Here, the objectification of the female body, the hypocrisies inherent in the fashion and beauty world, and the idea of spectacularization all come together in a powerful reenactment carried out between some of the most prestigious and high-end window-shops of the city.

Now it’s time to reach the area of via Zamboni and Piazza Verdi. Here we observe a human fauna of various kinds: the street is traversed by countless students, who are then greeted by the neighboring bars, but under the arcades it is not difficult to find figures lying on the ground or standing in the corners, the lives that inhabit the square even when the exuberance of the university students leaves the streets and gives way to silence interrupted by the breaking of a few glass bottles in the early morning air. In this place, the exhibition focuses not only on the sense of sight: it makes the audience’s attention take a detour to auditory observation, so there will be a listened and participated reading of some poems by the Canadian poet Rupi Kaur, focusing on the body and its wounds.
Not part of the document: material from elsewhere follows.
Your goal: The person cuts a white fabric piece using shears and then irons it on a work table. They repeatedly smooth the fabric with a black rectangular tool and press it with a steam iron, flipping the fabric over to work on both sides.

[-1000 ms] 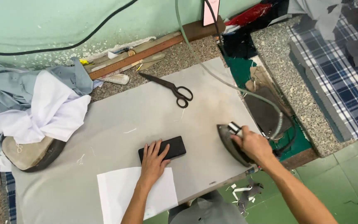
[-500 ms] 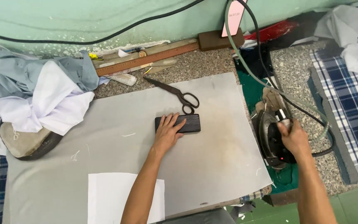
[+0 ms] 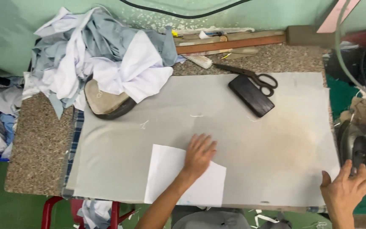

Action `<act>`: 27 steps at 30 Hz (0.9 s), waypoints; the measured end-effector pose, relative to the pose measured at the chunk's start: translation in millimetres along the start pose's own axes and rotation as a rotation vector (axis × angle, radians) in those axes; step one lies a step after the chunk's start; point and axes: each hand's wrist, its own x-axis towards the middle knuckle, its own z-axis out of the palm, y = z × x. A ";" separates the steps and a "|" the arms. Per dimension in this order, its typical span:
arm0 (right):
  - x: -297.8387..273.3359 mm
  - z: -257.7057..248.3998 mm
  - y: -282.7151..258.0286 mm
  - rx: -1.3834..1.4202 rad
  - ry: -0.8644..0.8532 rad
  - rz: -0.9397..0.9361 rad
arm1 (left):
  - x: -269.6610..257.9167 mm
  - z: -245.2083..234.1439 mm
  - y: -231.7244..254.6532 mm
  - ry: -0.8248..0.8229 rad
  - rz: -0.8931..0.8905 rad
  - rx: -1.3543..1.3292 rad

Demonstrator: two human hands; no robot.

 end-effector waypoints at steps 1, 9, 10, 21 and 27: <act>-5.6 -23.4 -17.2 0.133 -0.004 0.007 | -34.6 -14.6 -28.2 0.043 -0.086 0.075; -78.9 -175.0 -137.8 0.745 -0.316 0.183 | -145.6 -89.5 -128.6 -0.180 -0.620 0.059; -91.3 -181.7 -150.6 0.683 -0.324 0.203 | -136.7 -92.8 -126.4 -0.344 -0.804 0.030; -172.0 -255.4 -149.6 0.897 -0.526 0.332 | -130.4 -55.1 -48.5 -0.373 -0.781 -0.182; -183.2 -311.0 -110.8 1.469 -0.586 0.475 | -53.8 -76.1 132.1 -0.636 -0.753 -0.754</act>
Parco della Montagnola is the following stop in this urban path. Here, the danger and violence perceived by so many of the people going through the area, find a concrete and striking form in the Inflammatory Essays by Jenny Holzer: colorful prints talk about intolerable times, domination, interrogations and fighting for your life. “When you dominate someone you’re doing him a favor”, “I’ll cut the smile off your face” and “You’re so scared you want to lock up everybody” are just some of the powerful sentences printed on pink, yellow and bright green papers.

The exhibition path concludes itself, after the sun has set, in Pratello, just as the area is starting to spark up with its nightlife. Here, Tracey Emin’s work But Yea is exhibited: an irreverent work that sums up perfectly the emotional charge of the area, with its open-mindedness and lightness. Ideally, here the marginalized body feels at home, if a home ever exists.

To conclude, the exhibition Urban Embrace: Exploring Bodies and Emotions in Bologna wants not only to explore the psycho-geography of such a complex and multifaceted city as this one, but, by exhibiting works and performing reenactments, it is mostly proposing a reclaiming of the city.

No place, no street can be considered neutral. The city, in addition to having a body, produces bodies: provides the framework for the social norms of subjection, placing on the margins or at the summit of a social structure of power.

Noting that public space is a completely polarized place defined by lines of class, race, gender, sexual orientation, and functional ability, the exhibition aims to find hot spots that create an interference in the normalized way of experiencing city space. In this way, it is possible to give viewers a more situated sense of space that, following emotional and desire lines, goes beyond the material landscape.

Only by understanding and reifying what different spaces bring to our minds and souls can we hope to design more inclusive buildings and cities, cities where feelings are taken into consideration as an integral and predominant part of our lives.